Episode Twenty-Four: Flowers: Scene 1

It didn’t matter how many times I told myself he would be fine, I couldn’t shake the anger. I managed to find a nest of vampires to take at least some of it out on. The nice thing about vampires was you could hit them without guilt.

Unfortunately, they also tended to avoid the city these days. I’d killed enough to scare the others off. The ones I found were clueless.

Not even a workout. And, of course, there were all kinds of investigations going on. I couldn’t exactly tell them they’d never catch the guy who stabbed Mike. I think they knew, though.

I think they knew they were going through the motions in that special way you did for cops. I couldn’t go through the motions.

Revenge? It was on my mind, but more on my mind was making sure they didn’t do it again. That’s what he would be more concerned with.

Protecting people. I hadn’t taken anyone with me. I walked back to my apartment in the dark and cold. There was still no sign of spring in the air, as if the warmer weather earlier had been part of our spring transposed into winter.

Maybe it had been.

Maybe the weird weather patterns really were the opening blows of Ragnarok. I shivered, pulled my jacket around myself.

Stop it.

Delay it.

Cause it.

I still didn’t have the exact words of the prophecy. I only knew what I didn’t want to do, what I was fighting against. What I would die permanently to prevent.

Maybe I was still seeing things too short sighted. Too focused on physical reality. On the physical reality in which one of my closest friends was dead.

On the physical reality in which I couldn’t really trust the cops any more.
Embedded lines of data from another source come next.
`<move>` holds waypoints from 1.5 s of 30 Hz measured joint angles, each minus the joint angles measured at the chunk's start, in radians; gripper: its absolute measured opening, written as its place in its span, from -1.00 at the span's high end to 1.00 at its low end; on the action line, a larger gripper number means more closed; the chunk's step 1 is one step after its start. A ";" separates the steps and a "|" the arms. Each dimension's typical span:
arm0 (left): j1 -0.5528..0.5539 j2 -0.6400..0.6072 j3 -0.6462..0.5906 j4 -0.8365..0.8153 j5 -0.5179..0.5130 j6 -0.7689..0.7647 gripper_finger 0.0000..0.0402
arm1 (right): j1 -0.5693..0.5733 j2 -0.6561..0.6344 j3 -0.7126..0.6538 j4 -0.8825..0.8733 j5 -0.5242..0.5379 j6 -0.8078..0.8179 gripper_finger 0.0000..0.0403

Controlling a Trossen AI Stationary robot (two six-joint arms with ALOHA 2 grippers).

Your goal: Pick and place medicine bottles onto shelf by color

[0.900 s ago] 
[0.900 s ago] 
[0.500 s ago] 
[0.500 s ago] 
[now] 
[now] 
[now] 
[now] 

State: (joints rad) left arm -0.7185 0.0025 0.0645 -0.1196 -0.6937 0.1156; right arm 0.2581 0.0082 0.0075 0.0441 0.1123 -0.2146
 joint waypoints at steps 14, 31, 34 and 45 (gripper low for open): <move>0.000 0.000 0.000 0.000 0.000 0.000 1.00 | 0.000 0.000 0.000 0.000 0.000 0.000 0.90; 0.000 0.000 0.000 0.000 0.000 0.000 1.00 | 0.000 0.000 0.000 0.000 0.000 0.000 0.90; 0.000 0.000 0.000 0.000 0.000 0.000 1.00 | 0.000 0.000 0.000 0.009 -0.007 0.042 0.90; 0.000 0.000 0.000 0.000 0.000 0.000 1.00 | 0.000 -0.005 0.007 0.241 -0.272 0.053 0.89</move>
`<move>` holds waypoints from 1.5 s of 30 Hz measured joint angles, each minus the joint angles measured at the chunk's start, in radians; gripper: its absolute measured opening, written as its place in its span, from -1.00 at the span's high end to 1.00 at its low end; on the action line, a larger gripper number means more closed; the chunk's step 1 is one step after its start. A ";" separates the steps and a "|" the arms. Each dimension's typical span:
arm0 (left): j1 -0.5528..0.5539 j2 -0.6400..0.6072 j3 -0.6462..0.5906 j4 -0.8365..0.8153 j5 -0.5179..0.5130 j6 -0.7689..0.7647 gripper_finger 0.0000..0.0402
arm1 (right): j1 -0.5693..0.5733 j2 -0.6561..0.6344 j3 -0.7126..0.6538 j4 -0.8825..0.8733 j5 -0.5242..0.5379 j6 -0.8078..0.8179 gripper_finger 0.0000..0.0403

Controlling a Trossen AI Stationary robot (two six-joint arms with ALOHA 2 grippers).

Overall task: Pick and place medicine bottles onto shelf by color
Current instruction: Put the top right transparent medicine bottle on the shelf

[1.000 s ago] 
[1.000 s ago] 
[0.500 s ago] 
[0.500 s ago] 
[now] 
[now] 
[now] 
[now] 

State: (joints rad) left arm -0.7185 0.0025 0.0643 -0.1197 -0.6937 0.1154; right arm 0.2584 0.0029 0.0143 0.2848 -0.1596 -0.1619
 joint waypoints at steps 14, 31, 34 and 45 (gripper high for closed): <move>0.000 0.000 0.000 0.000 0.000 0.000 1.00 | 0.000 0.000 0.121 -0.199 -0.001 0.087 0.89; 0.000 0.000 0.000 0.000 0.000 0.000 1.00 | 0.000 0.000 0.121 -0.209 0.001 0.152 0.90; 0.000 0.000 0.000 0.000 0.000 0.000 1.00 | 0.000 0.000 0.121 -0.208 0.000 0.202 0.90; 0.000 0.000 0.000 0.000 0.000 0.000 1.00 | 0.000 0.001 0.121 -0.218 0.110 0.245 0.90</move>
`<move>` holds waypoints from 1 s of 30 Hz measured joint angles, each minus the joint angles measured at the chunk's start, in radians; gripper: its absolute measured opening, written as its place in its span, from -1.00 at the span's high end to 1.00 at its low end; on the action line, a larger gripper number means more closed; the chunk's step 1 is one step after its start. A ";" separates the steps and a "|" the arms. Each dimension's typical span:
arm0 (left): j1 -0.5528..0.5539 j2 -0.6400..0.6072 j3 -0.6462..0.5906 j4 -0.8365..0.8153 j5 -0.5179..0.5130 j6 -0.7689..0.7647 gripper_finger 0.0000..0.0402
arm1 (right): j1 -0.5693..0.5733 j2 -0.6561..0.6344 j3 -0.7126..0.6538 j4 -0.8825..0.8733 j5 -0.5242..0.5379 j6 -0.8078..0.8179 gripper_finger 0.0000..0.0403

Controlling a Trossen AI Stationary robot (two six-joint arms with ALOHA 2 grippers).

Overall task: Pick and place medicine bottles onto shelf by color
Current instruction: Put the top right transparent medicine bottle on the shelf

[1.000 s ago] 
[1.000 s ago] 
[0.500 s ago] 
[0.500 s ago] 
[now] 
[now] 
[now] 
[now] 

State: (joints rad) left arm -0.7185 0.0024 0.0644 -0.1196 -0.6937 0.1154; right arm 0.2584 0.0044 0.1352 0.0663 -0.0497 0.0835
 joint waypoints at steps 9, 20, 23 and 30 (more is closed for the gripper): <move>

Which was an unfair thing to think of.
Then again, they saw me as Mike’s daughter. I didn’t see him as my father, but there was that connection.

The sympathy. The odd appreciation for the fact that they knew I was there, that they knew I’d tried to stop it. Not the truth, but they knew that much. I valued that. But I’d rather have the knowledge that he was just the other end of a phone call.

I hadn’t seen Thruor since the funeral either. Maybe I wouldn’t. Unlike me, she could cross the bridge any time she wanted. Unlike me…

…and I realized I was feeling sorry for myself. Which meant a better thing to do was to head home, eat some chocolate, and go to bed. Get some sleep. See if things looked better in the morning. I knew they wouldn’t, but I also knew I couldn’t stay in this funk forever.

Not with that succubus still in town.